Sands Bethlehem, Pennsylvania, Sheldon Adelson, underage gambling, fines

While Sheldon Adelson is fond of scaremongering rhetoric about underage gambling online, the Sands Bethlehem in Pennsylvania has been fined for allowing minors to gamble every year since it opened. (Image:

While Sheldon Adelson rails against the evils of online gambling, stoking fears that it will irreversibly corrupt America’s youth, one of his casinos, the Sands Bethlehem in Pennsylvania, has been fined for allowing teenagers to gamble and consume alcohol on its premises for the fifth time in as many years.

The Pennsylvania Gaming Control slapped an $85,000 penalty on Sands Bethworks Gaming for six incidents of underage gambling between June 3rd 2013 and January 29th 2014 at the Sands Casino Bethlehem in Northampton County. Two 17-year-olds, a 19-year-old, and three 20-year-olds had been observed playing table games or slot machines at the casino during this period. It brings the total to 20 individual incidents of underage gambling over the past five years, which has cost Las Vegas Sand Corp. some $220,000 in fines.

Not Walking the Talk

While this means that the Sands Bethlehem has been penalized every year since it opened in 2009, it should be noted it’s not the only casino in the state to fall foul of the authorities in Pennsylvania.

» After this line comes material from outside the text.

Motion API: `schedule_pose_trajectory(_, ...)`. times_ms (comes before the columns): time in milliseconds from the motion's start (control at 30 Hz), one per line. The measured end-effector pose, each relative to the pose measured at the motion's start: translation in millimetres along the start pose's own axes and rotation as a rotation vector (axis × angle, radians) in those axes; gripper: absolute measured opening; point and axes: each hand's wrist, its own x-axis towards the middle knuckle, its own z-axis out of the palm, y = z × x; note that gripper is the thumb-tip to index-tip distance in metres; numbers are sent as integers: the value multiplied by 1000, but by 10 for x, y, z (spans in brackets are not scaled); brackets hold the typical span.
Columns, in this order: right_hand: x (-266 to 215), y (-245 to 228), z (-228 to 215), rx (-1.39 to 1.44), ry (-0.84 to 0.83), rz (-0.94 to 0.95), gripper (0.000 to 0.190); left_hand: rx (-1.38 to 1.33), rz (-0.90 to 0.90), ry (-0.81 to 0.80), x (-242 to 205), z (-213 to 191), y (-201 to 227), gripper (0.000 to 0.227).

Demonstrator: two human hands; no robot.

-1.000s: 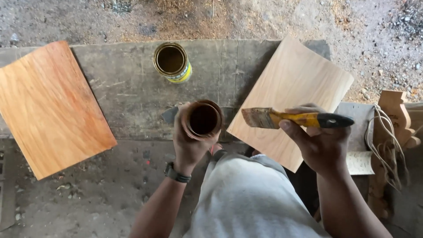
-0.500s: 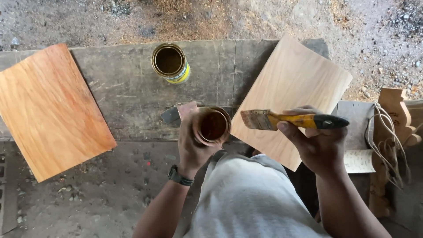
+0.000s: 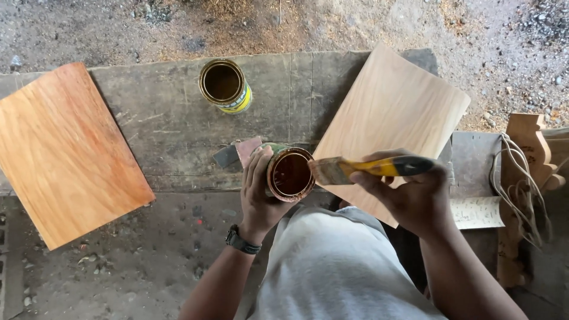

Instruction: The person sands a rectangular wooden board with a sanding block, then flips it to sand the other side. They then dip a paintbrush into a can of varnish and apply it to the board's surface, covering it with a glossy finish.

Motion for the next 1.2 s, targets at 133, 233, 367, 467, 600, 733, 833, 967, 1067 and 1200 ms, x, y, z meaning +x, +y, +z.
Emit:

Mount Airy Casino in Paradise Township has paid even higher fines in the past, and recently Valley Forge Casino Resort in Montgomery County was handed a $35,000 fine for two incidents that occurred last year, the second time Valley Forge has been penalized for underage gambling violations.

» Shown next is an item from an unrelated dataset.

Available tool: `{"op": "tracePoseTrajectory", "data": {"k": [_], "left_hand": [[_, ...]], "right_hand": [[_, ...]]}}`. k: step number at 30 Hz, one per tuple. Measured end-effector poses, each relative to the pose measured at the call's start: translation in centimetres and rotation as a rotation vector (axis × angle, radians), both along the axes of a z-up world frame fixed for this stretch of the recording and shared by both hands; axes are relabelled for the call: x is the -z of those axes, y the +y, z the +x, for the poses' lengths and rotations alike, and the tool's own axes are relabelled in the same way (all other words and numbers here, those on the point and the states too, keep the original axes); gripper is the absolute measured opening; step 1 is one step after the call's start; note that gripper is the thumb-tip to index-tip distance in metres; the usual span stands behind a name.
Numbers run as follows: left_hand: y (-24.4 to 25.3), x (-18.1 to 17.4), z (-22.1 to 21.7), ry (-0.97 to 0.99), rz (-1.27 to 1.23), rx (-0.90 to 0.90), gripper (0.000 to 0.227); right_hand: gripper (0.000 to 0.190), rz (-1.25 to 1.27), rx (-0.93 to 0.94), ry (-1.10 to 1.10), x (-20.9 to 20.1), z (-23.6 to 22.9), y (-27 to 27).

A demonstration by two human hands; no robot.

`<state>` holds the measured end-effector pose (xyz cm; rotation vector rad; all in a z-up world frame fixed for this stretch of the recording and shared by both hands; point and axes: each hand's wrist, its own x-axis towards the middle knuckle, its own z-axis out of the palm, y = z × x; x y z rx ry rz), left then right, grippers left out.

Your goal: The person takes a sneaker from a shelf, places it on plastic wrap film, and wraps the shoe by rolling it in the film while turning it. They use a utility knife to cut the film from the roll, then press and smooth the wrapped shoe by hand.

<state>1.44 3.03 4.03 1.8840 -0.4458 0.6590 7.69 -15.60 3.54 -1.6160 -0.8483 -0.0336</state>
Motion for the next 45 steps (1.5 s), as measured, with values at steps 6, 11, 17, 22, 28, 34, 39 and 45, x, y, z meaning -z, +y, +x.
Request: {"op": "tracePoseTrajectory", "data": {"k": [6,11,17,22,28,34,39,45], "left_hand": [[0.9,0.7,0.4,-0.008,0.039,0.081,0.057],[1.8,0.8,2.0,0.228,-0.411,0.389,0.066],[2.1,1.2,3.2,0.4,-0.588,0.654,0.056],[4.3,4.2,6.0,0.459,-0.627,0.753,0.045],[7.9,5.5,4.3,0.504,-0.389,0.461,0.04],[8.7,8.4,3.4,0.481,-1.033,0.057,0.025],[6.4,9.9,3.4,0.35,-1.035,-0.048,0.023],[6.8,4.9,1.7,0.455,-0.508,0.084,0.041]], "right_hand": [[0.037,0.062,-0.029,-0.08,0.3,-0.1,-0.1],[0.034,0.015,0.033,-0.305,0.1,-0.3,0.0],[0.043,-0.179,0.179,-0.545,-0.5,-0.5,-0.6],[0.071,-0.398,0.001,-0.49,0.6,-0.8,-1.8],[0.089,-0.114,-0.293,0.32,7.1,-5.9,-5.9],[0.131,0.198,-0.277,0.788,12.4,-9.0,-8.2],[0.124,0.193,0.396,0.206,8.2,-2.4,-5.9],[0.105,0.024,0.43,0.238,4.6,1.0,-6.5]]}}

Ironically, Adelson’s Coalition to Stop Internet Gambling (CSIG) is fond of using rhetoric to claim that online casinos prey on underage gamblers, ignoring the fact that regulation means greater protection and brings with it rigorous age-verification processes. CSIG recently created an video spot showing a teenage boy playing on his father’s gambling account, as the Coalition steps up its campaign to push through a federal bill that would enforce a blanket ban on Internet gaming.

“I believe the recent $32.5 million settlement by Apple over in-app purchases made by kids on their parents’ iPads/iPhones is just the tip of the iceberg if online gambling continues to grow,” said Coalition National Co-Chair and former Senator Blanche Lincoln at the advertisement’s launch.

“If kids can blow $2,600 in the app ‘Tap Pet Hotel,’ then think of what can happen when they get hold of their parent’s password and start playing blackjack? It is a nightmare scenario for parents.”

Hysteria and Hypocrisy

The incident at the Sands Bethlehem highlights the hypocrisy that many feel lies beneath the hysteria at the heart of the Coalition’s argument. Adelson suffered a further blow to his cause recently when his closest ally in Washington, House Majority Leader Eric Cantor, was defeated in Virginia’s Republican primary. Cantor will now stand down, which means the Coalition has lost a powerful backer, and that could hinder its efforts to promote the federal bill.

Meanwhile, Pennsylvania is looking at a bill of its own, backed by State Senator Edwin Erickson, that, if passed would, legalize and regulate online poker in the state. It comes hot on the heels of a recent study, commissioned by the state’s Legislative Budget and Finance Committee and conducted by consultancy firm Econsult, which concluded online poker would be a huge financial boon to Pennsylvania, generating $129 million in revenue per year.